> _Work request_: Wherever the word "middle" occurs in the lines below, copy the whole line.

> _Material for this exercise_:
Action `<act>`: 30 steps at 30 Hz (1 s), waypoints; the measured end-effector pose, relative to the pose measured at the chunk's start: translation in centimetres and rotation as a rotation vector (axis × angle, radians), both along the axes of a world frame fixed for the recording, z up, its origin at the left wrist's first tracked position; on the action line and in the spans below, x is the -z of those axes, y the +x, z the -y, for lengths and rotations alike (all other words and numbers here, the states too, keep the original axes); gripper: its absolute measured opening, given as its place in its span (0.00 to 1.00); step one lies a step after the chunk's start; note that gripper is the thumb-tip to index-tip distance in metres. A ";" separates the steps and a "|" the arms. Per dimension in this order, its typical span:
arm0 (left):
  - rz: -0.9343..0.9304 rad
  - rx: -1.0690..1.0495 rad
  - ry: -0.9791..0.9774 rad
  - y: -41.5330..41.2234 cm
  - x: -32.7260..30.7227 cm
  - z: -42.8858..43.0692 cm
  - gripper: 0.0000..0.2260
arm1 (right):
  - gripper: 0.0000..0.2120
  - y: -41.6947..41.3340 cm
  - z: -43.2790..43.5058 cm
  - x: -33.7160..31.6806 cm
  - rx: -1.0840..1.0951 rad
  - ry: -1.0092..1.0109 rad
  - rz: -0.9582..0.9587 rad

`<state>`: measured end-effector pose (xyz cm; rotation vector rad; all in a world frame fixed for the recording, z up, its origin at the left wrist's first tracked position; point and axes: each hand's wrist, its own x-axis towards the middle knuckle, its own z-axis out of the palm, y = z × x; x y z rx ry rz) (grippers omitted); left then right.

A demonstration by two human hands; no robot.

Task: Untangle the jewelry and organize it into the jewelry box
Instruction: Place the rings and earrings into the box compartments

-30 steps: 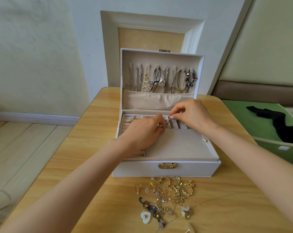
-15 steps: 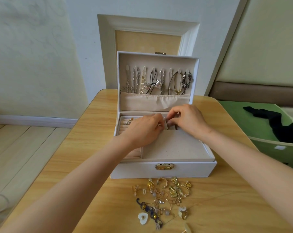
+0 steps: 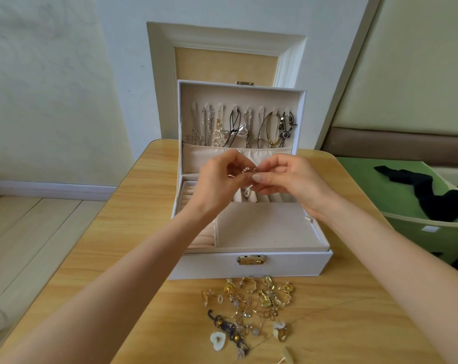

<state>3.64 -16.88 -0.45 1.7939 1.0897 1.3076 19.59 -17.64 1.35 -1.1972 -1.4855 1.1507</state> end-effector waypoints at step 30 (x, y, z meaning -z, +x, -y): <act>-0.582 -0.096 0.060 0.6 1.3 -1.5 0.03 | 0.06 1.0 -1.1 3.0 0.046 0.537 0.691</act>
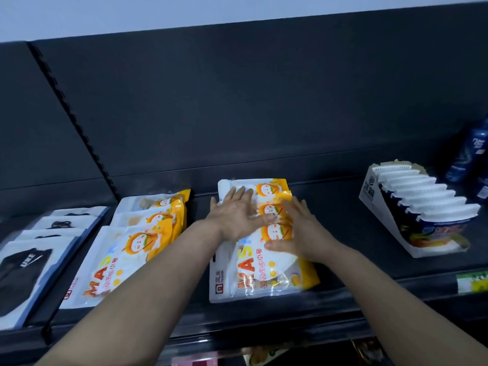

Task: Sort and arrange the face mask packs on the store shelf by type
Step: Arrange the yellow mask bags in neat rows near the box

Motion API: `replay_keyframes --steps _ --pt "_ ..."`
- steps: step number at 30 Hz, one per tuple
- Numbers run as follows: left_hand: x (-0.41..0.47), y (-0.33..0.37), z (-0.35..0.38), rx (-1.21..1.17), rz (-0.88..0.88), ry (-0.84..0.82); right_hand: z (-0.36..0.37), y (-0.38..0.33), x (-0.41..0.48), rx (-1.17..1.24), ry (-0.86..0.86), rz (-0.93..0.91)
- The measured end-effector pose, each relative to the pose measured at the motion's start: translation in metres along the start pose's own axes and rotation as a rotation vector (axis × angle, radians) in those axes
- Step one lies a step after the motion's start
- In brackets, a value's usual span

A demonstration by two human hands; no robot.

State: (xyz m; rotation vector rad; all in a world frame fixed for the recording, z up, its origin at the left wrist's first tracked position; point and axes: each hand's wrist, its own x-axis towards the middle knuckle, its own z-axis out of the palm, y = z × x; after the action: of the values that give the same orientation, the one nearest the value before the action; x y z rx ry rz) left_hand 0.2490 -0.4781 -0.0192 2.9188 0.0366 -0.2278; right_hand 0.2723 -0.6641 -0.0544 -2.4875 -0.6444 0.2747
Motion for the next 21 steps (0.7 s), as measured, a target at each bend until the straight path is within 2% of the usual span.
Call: replay_keyframes --steps 3,9,14,18,21 --pt "0.025 0.006 0.001 0.051 0.054 0.003 0.0 0.004 0.0 -0.24 -0.049 -0.16" --pt "0.048 0.003 0.008 0.019 0.058 -0.013 -0.001 0.016 -0.01 -0.338 -0.041 -0.112" --pt "0.036 -0.001 0.003 -0.182 0.093 0.035 -0.001 0.015 -0.013 -0.264 -0.049 -0.018" --pt "0.02 -0.001 0.002 -0.002 -0.028 0.16 -0.009 0.012 -0.009 -0.059 -0.149 0.095" --pt "0.005 -0.01 0.007 -0.042 -0.006 0.018 -0.013 0.013 -0.007 0.029 -0.174 0.087"
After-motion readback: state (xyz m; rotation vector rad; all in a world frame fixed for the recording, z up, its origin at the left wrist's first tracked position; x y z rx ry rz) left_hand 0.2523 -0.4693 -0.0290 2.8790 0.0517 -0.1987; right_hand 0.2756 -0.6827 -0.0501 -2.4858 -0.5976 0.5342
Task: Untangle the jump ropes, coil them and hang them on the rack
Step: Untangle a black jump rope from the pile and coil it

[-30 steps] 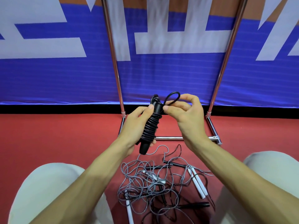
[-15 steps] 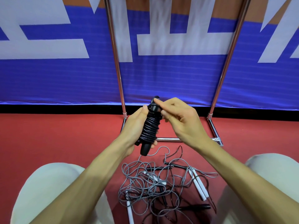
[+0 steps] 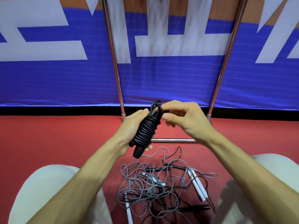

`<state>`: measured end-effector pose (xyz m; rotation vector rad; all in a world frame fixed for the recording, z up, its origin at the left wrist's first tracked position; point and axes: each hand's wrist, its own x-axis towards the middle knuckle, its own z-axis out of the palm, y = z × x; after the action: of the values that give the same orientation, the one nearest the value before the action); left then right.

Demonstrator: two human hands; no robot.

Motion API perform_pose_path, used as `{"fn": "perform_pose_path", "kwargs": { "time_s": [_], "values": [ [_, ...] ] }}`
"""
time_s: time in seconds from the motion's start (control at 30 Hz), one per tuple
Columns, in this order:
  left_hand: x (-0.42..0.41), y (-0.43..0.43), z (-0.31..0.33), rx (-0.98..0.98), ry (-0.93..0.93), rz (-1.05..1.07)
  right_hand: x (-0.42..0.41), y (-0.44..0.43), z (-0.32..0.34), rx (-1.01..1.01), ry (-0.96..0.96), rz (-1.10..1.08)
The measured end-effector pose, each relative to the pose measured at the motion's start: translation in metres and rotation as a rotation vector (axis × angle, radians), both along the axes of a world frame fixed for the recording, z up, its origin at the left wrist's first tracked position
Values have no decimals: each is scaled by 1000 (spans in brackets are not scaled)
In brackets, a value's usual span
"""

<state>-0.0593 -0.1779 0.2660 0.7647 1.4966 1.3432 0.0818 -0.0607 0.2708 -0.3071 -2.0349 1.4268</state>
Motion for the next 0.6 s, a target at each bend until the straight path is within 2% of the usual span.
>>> {"fn": "perform_pose_path", "kwargs": {
  "time_s": [0.17, 0.27, 0.33, 0.43, 0.6],
  "values": [
    [6, 2, -1, 16, 33, 60, -11, -10, -6, -249, 200, -170],
    [8, 4, -3, 47, 27, 129, -15, -12, -6, -273, 224, -271],
    [10, 5, -4, 55, 24, 182, -17, -12, -6, -171, 173, -363],
    [14, 7, -7, 82, 41, 255, -21, -13, -8, 136, 73, -530],
    [19, 9, -15, 218, 122, 353, -24, -8, -13, 501, -64, -592]
  ]
}}
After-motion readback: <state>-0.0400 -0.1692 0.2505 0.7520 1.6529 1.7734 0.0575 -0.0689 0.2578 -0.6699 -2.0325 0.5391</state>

> _Answer below_:
`<state>`: measured end-effector pose (xyz cm; rotation vector rad; all in a world frame fixed for the recording, z up, its origin at the left wrist's first tracked position; point and axes: each hand's wrist, its own x-axis towards the middle knuckle, its own z-axis out of the palm, y = z × x; x y z rx ry rz) (grippers omitted); left then right.
State: (xyz m; rotation vector rad; all in a world frame fixed for the recording, z up, its origin at the left wrist's first tracked position; point and axes: each hand's wrist, its own x-axis towards the middle knuckle, its own z-axis out of the palm, y = z × x; after the action: of the values that give the same orientation, the one nearest the value before the action; x y z rx ry rz) left_hand 0.2490 -0.4781 -0.0192 2.9188 0.0366 -0.2278; right_hand 0.2723 -0.6641 -0.0544 -2.4875 -0.6444 0.2747
`<state>`: measured end-effector pose (xyz m; rotation vector rad; all in a world frame fixed for the recording, z up, its origin at the left wrist's first tracked position; point and axes: each hand's wrist, its own x-axis towards the middle knuckle, its own z-axis out of the palm, y = z × x; after the action: of the values that give the same orientation, the one nearest the value before the action); left then right.

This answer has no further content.